***** EXERCISE INPUTS

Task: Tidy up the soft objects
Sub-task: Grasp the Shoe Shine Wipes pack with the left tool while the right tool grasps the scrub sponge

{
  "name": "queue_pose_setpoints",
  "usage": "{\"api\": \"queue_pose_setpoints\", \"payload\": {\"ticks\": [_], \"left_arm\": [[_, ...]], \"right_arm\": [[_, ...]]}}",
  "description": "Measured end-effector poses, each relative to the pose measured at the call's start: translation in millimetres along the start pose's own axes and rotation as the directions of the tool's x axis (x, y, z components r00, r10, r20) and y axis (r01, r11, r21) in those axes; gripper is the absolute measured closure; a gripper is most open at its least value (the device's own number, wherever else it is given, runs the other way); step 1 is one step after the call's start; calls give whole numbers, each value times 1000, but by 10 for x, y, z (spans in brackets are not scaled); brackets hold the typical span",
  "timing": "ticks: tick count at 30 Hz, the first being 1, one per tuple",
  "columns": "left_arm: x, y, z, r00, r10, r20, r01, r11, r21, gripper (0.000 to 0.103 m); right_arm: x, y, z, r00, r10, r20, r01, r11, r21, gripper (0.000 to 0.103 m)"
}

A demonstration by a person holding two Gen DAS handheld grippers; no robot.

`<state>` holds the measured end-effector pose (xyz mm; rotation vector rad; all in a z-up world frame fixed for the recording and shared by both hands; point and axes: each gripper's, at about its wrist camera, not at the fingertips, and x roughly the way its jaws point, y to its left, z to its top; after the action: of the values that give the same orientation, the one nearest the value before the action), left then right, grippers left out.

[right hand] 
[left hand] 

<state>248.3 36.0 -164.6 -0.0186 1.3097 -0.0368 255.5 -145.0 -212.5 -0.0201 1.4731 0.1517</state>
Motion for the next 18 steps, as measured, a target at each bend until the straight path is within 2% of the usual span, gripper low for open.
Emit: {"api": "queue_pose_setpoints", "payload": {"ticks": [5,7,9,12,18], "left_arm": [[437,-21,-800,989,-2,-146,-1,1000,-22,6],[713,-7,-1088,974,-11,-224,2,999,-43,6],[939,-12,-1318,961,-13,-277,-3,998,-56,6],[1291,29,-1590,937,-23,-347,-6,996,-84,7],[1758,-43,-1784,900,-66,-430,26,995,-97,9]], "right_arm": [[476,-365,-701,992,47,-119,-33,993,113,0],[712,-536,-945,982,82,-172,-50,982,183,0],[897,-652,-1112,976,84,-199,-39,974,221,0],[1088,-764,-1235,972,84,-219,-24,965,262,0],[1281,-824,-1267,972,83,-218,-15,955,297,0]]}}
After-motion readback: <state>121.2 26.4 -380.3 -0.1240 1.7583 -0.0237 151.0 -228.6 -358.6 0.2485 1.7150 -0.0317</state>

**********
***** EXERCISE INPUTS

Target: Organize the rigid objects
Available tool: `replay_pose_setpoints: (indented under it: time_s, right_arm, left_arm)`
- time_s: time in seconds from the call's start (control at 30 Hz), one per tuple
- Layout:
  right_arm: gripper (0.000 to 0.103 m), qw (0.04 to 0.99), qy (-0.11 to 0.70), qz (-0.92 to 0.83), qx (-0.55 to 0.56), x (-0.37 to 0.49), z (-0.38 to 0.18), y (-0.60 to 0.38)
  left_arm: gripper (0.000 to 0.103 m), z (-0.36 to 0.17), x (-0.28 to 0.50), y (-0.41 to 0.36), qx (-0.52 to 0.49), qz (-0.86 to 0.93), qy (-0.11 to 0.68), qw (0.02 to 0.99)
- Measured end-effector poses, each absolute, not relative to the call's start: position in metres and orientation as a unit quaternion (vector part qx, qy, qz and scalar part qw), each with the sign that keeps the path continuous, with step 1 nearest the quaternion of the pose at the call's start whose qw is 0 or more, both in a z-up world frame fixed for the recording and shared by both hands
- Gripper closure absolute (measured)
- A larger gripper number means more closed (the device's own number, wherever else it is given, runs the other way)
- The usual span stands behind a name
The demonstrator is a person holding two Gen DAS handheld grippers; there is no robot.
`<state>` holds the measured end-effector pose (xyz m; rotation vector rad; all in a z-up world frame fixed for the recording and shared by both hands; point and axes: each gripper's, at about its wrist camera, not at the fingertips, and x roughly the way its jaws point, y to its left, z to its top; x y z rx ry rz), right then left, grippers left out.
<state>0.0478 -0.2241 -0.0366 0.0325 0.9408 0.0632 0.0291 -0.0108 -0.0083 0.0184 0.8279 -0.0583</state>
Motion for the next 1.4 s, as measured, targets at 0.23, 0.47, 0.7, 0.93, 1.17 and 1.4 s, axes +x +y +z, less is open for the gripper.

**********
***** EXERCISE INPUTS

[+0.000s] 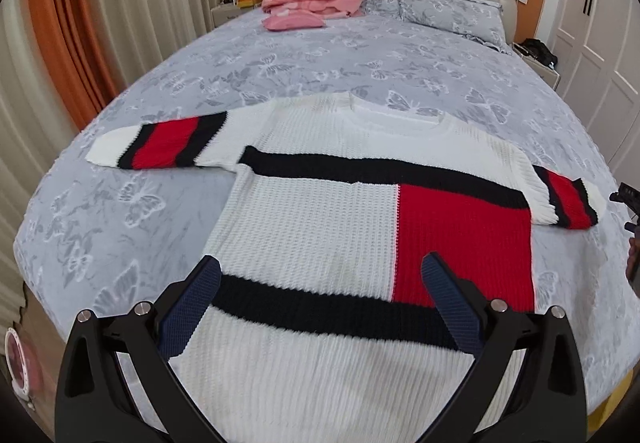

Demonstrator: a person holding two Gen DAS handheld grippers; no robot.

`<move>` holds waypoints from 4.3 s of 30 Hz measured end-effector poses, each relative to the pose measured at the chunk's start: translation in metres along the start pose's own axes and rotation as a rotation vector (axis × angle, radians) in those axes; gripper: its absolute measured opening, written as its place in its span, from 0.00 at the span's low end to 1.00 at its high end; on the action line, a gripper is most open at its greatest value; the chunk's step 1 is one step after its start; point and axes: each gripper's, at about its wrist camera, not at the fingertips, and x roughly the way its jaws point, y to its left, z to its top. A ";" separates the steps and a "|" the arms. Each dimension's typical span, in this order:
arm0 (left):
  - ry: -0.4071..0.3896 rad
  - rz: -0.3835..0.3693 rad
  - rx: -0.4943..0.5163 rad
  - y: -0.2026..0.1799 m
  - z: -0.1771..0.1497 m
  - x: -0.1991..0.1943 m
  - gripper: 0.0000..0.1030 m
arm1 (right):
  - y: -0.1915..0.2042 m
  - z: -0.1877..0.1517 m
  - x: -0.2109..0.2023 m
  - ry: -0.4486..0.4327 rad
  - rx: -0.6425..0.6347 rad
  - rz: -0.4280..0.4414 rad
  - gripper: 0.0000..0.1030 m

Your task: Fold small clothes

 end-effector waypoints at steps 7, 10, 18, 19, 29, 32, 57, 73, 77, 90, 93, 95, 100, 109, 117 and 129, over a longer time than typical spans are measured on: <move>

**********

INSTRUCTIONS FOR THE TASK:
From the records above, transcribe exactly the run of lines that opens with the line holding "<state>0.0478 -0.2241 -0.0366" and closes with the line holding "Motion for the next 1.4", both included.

SOLVED EXERCISE:
<state>0.0478 -0.2241 -0.0366 0.0325 0.9408 0.0632 0.0291 -0.0108 -0.0083 0.0184 0.8279 -0.0583</state>
Motion for the next 1.4 s, as measured, targets at 0.23, 0.47, 0.7, 0.93, 1.17 and 1.4 s, axes +x +y +z, less is open for the gripper.

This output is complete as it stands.